Problem to work on - Exactly the lines below from the line with "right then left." through the line with "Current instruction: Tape" must make up the answer, both ends included and pictures left out.

Data listing -
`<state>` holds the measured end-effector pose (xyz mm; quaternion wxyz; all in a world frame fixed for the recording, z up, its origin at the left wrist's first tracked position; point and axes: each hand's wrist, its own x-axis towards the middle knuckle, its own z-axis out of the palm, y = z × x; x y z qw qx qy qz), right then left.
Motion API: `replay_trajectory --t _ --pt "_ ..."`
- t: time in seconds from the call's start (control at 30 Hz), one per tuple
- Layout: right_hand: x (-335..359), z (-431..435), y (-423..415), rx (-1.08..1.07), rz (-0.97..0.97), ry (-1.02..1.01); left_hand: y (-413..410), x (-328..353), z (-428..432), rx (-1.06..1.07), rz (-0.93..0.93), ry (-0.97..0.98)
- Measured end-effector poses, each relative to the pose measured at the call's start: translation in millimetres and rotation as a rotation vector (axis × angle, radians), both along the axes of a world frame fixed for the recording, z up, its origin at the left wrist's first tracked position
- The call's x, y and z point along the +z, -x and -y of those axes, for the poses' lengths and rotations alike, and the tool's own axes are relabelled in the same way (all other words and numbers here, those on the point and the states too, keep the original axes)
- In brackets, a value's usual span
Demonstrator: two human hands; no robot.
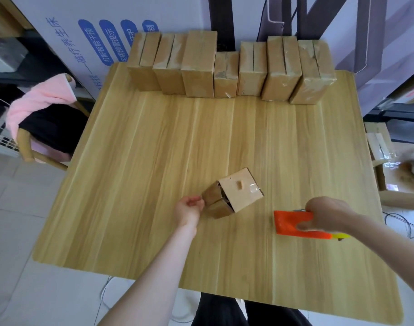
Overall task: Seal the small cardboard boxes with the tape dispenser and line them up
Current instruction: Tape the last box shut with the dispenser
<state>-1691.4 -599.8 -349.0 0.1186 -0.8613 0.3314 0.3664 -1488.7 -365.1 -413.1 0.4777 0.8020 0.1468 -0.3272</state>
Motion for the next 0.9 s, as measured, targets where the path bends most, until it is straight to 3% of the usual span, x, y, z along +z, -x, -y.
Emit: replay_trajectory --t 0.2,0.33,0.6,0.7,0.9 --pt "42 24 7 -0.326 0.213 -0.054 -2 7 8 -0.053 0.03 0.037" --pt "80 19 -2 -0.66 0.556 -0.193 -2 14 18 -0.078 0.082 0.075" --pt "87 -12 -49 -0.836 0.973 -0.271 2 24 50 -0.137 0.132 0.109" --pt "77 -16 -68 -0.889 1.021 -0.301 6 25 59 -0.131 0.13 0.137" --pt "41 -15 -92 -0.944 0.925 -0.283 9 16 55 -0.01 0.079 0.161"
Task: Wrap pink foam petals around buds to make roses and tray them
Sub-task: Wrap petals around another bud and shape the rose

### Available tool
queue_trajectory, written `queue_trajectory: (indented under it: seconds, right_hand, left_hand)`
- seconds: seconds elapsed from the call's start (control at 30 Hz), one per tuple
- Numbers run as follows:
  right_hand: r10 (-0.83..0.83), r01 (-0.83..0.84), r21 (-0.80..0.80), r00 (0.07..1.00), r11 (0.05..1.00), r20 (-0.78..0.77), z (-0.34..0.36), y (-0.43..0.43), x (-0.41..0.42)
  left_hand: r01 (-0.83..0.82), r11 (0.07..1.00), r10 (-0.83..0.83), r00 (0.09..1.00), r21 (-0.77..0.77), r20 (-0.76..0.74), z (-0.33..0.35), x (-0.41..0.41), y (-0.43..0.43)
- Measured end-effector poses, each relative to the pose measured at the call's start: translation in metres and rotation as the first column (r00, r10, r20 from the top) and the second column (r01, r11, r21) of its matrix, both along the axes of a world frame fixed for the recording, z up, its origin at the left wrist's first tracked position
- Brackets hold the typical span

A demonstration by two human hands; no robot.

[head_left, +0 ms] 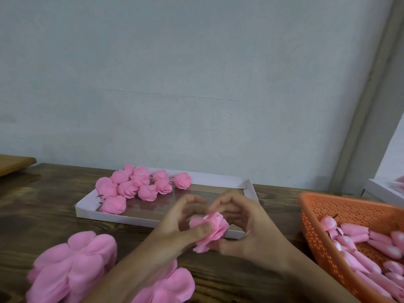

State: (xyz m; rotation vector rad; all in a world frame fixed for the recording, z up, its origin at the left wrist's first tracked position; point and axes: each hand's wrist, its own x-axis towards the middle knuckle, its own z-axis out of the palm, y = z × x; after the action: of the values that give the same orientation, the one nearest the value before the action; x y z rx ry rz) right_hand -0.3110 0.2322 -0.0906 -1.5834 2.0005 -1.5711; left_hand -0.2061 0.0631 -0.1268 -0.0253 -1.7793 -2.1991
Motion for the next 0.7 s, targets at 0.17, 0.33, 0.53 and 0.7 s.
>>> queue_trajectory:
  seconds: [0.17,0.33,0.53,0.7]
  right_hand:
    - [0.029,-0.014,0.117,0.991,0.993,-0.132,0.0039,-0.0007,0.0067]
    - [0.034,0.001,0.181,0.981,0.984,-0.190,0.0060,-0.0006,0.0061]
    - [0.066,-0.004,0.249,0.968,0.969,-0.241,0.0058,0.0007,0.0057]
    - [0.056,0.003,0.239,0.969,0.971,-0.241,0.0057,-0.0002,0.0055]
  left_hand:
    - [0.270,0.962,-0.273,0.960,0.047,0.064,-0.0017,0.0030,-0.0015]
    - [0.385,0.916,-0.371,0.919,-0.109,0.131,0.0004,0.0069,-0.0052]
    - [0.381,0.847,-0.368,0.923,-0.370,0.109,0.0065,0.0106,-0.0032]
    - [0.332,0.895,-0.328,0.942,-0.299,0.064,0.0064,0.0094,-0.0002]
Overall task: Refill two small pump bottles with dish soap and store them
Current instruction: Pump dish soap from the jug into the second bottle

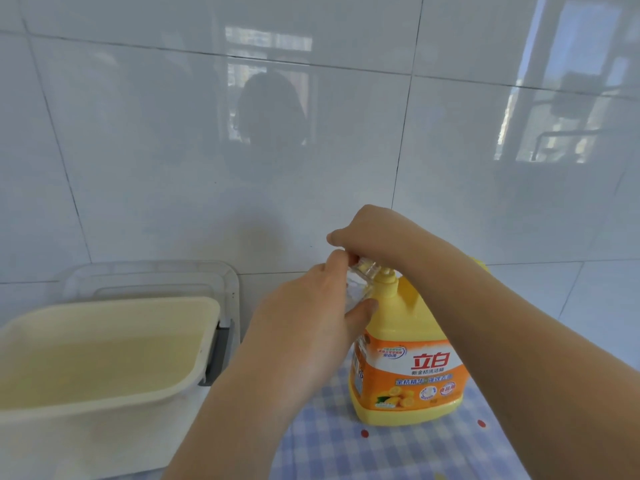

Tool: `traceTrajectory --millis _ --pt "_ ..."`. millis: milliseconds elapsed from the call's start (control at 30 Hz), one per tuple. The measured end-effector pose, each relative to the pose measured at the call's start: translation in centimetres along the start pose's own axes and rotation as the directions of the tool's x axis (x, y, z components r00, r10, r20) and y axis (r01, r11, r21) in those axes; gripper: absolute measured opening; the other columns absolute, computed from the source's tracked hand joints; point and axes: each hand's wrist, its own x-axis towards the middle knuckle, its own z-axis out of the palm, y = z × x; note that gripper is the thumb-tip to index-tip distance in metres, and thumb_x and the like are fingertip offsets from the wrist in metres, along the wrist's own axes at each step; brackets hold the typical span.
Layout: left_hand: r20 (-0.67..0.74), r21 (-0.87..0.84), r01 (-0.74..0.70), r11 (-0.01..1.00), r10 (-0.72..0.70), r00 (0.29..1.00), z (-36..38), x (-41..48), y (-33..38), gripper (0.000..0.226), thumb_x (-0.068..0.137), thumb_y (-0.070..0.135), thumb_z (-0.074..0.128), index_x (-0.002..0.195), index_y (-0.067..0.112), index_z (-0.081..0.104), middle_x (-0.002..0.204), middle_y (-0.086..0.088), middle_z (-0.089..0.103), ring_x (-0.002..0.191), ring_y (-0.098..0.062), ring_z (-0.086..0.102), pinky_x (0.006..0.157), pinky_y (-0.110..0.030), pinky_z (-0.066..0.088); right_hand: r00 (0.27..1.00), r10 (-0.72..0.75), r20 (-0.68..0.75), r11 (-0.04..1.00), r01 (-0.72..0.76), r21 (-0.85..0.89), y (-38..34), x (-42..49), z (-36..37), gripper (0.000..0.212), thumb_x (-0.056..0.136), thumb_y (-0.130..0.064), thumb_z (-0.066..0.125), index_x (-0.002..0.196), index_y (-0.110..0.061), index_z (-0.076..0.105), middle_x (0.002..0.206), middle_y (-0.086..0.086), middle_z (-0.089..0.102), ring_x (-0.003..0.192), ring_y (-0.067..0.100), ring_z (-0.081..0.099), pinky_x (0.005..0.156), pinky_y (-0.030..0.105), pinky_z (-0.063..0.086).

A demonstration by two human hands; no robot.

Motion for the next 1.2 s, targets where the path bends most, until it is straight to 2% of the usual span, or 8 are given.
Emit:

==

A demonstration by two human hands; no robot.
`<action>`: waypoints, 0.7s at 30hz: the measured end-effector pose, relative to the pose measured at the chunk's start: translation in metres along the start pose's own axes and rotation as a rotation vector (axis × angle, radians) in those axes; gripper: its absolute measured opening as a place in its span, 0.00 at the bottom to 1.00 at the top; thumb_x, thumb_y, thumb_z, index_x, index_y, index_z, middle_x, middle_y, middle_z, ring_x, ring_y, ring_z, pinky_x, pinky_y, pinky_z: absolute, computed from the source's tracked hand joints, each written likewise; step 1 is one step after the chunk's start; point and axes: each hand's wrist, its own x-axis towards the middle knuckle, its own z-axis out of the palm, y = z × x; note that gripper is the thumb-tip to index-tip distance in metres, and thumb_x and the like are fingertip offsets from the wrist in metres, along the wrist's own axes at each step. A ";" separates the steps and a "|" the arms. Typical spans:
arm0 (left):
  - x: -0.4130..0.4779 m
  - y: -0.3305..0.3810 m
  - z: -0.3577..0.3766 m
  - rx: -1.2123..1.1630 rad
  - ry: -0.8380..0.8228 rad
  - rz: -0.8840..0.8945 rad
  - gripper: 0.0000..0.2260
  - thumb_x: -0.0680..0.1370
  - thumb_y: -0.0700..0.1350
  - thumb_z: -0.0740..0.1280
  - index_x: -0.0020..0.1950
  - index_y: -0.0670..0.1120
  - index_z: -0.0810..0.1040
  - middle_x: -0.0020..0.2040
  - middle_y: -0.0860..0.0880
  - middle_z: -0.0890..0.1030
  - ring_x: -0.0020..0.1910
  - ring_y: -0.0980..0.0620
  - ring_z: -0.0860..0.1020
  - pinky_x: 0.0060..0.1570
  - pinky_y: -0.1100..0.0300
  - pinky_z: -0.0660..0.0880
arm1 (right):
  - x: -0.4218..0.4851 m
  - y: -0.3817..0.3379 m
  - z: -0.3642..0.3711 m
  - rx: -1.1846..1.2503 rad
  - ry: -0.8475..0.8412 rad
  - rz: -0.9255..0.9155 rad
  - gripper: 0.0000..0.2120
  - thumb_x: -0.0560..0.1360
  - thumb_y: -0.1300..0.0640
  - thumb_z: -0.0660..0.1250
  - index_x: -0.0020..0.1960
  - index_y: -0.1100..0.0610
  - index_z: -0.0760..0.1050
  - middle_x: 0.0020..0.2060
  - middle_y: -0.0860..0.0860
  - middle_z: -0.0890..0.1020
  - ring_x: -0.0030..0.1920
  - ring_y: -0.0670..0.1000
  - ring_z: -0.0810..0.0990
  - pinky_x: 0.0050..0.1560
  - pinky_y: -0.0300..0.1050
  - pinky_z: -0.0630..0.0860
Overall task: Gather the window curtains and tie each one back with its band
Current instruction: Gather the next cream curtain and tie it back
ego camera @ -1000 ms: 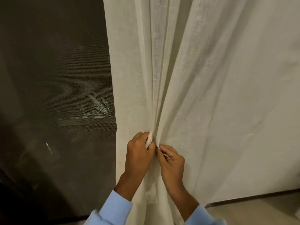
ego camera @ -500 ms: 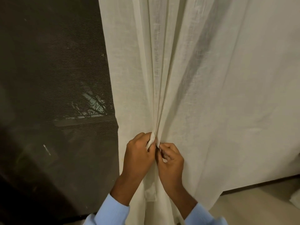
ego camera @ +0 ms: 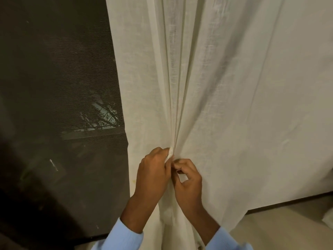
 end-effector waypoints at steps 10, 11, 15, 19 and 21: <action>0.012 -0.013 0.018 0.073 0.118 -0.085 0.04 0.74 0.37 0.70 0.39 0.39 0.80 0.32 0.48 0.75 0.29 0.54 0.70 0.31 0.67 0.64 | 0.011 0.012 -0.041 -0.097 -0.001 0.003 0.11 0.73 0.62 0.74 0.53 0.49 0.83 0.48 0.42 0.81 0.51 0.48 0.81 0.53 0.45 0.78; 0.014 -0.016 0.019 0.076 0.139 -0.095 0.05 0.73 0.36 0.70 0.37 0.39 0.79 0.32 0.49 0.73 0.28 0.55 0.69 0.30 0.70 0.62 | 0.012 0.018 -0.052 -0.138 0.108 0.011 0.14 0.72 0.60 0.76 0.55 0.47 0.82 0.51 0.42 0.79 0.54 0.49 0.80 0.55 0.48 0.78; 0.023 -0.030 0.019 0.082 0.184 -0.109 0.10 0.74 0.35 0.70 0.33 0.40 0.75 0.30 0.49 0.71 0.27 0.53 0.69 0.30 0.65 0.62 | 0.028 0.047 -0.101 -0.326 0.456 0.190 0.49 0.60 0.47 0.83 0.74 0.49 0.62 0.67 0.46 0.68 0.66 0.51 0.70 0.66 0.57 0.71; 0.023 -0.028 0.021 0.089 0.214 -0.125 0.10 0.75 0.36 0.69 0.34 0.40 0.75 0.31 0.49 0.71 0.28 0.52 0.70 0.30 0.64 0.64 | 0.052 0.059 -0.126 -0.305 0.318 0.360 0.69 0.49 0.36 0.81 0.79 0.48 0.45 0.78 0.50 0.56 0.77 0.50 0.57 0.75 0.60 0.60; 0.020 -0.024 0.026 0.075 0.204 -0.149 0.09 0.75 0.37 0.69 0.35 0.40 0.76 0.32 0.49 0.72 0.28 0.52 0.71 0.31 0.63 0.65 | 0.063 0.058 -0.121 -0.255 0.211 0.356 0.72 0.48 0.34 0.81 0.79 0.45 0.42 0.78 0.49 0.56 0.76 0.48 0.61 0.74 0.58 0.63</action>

Solved exercise -
`<state>` holds the measured end-effector pose (xyz mm; quaternion wxyz; all in a world frame fixed for the recording, z up, its origin at the left wrist's first tracked position; point and axes: each hand's wrist, its own x-axis towards the middle knuckle, its own z-axis out of the palm, y = z × x; x y z qw qx qy qz), right then left.
Motion API: `replay_trajectory --t _ --pt "_ ..."`
- t: time in seconds from the call's start (control at 30 Hz), one per tuple
- Layout: right_hand: x (-335..359), z (-431..435), y (-423..415), rx (-1.08..1.07), rz (-0.97..0.97), ry (-1.02..1.01); left_hand: y (-413..410), x (-328..353), z (-428..432), rx (-1.06..1.07), rz (-0.93..0.93), ry (-0.97..0.98)
- Measured end-effector poses, each relative to the pose measured at the call's start: translation in millimetres and rotation as a rotation vector (axis × angle, radians), both along the axes of a world frame fixed for the recording, z up, its origin at the left wrist's first tracked position
- The call's x, y and z point along the +z, -x and -y of those axes, for the poses' lengths and rotations alike, and the tool's own axes are relabelled in the same way (all other words and numbers here, those on the point and the states too, keep the original axes)
- In brackets, a value's usual span
Demonstrator: two human hands; no robot.
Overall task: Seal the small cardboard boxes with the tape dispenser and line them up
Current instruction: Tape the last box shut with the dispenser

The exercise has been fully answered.